CHICAGO — The transition from childhood to adulthood can be a big change for everyone, and that is no different for patients with chronic illnesses, including inflammatory bowel disease and other immune mediated inflammatory diseases. However, these individuals also have the added complication of changing over from pediatric to adult care, which can bring along its own set of challenges.
In her presentation at the Interdisciplinary Autoimmune Summit, Anita Afzali, MD, MPH, FACG, medical director at The Ohio State University Bowel Disease Center, said that young adult patients often experience significant delays to their first visit, and more than half of patients do not complete a successful transition due to gaps in care, interruptions in medications or withdrawal from health care services.
“There is increased risk of anxiety and depression in these patients,” she said. “We are basically seeing that these young adults that are not appropriately transitioning are not utilizing their health care resources or system the way they should.”
While some physicians might think they are efficient in moving their pediatric patients on to adult care, Afzali said it is important to look at that move as a transition that doctors should help their patients prepare for over the course of several years rather than a simple transfer.
Here are a few of the do’s and don’ts Afzali gave during her presentation that can help empower patients as they prepare to take authority over their own health care decisions:
Do: Keep patient engaged in conversation and medical visits
Don’t: Ignore patient and only speak to caregiver/parent
“Early on we should be able to introduce this concept to our patients, the caregiver and everyone in that room,” Afzali said. “Make sure to keep the patient engaged regardless of age.”

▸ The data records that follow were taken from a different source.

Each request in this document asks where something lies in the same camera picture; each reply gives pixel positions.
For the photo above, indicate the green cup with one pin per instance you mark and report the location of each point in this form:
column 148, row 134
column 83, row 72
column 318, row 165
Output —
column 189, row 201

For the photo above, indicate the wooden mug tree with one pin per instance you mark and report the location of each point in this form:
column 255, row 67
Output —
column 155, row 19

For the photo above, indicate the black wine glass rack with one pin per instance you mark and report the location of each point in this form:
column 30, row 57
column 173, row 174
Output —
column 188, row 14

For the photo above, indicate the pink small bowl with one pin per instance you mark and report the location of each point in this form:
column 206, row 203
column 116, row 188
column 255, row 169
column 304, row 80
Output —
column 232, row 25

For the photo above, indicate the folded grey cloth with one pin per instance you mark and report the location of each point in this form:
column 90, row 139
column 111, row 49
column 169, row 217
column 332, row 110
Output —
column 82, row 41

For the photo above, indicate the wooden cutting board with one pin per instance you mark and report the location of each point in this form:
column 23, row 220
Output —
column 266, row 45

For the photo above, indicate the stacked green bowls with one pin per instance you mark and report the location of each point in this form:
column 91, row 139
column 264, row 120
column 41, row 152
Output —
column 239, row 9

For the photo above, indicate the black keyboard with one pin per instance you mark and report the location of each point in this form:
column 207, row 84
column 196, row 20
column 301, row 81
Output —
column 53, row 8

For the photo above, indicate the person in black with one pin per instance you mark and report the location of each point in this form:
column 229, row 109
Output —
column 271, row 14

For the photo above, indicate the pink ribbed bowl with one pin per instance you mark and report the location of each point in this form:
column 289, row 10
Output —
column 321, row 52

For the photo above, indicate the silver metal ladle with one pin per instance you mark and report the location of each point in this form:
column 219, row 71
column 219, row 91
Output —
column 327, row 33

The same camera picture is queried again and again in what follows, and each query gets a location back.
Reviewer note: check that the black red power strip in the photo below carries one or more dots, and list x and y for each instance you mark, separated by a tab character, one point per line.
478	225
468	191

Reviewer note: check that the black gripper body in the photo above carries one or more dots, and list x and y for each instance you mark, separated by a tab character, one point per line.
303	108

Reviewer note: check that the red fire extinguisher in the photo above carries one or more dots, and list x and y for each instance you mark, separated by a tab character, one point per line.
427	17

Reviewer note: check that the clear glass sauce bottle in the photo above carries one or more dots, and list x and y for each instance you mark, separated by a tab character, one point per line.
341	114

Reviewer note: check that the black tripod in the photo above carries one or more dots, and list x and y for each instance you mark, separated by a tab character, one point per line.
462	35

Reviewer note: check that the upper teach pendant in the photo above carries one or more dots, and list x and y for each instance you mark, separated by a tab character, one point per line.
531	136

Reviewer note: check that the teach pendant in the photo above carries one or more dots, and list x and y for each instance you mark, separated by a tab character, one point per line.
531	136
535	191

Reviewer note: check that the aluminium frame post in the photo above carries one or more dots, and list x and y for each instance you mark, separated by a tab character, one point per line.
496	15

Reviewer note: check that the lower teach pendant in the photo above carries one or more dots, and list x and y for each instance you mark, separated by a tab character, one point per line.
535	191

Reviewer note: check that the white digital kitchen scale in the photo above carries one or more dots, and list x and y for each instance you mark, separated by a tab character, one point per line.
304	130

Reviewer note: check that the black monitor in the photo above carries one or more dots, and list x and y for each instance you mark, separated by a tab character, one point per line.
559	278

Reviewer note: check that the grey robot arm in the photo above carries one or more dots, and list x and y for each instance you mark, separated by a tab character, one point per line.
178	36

Do: Ask patient to report/share symptoms
Don’t: Let caregiver report patient symptoms
“Make sure, at some point, that patients are describing their symptoms and not necessarily always being given or reported by the parent or the caregiver,” Afzali said. Being able to describe their disease should be one of the earliest goals for young patients to achieve, usually around age 11 to 14 years.
Do: Make age appropriate goals
Don’t: Disengage patient
Afzali said it is important to set goals that help ensure patients are ready at a cognitive level and have the knowledge and maturity they need to make the transition. Milestones that show they understand their disease and can manage their health care can be broken down by years and covered as the patient progresses in age.
Do: Introduce the future in the adult care model
Don’t: C aregiver fear of transition
“Introduce to them that this is a chronic disease and your patient will be seeing an adult care provider,” Afzali said. “Introduce that concept very early. Sometimes the parent or caregiver will say that ‘we don’t want to talk about that right now,’ but kind of throw it in there once in a while.”
Simple statements about the future of their care can help patients understand what is coming when they transition to adult care, Afzali explained.
“Don’t allow any one, including yourself as a provider, to fear this transition,” Afzali said. “A transition means that’s good. It is healthy, better outcomes.” – by Alex Young
Afzali A. “Transition of the of the adolescent from pediatric to adult care providers.” Presented at: Interdisciplinary Autoimmune Summit; April 5-7, 2019; Chicago.
Disclosure: Afzali reports being a consultant or speaker for AbbVie, Janssen, Pfizer, Takeda and UCB. She also reports research/grant support from AbbVie, Celgene and Takeda, and she is a founder and board member of IBD Horizons and MyIBD app.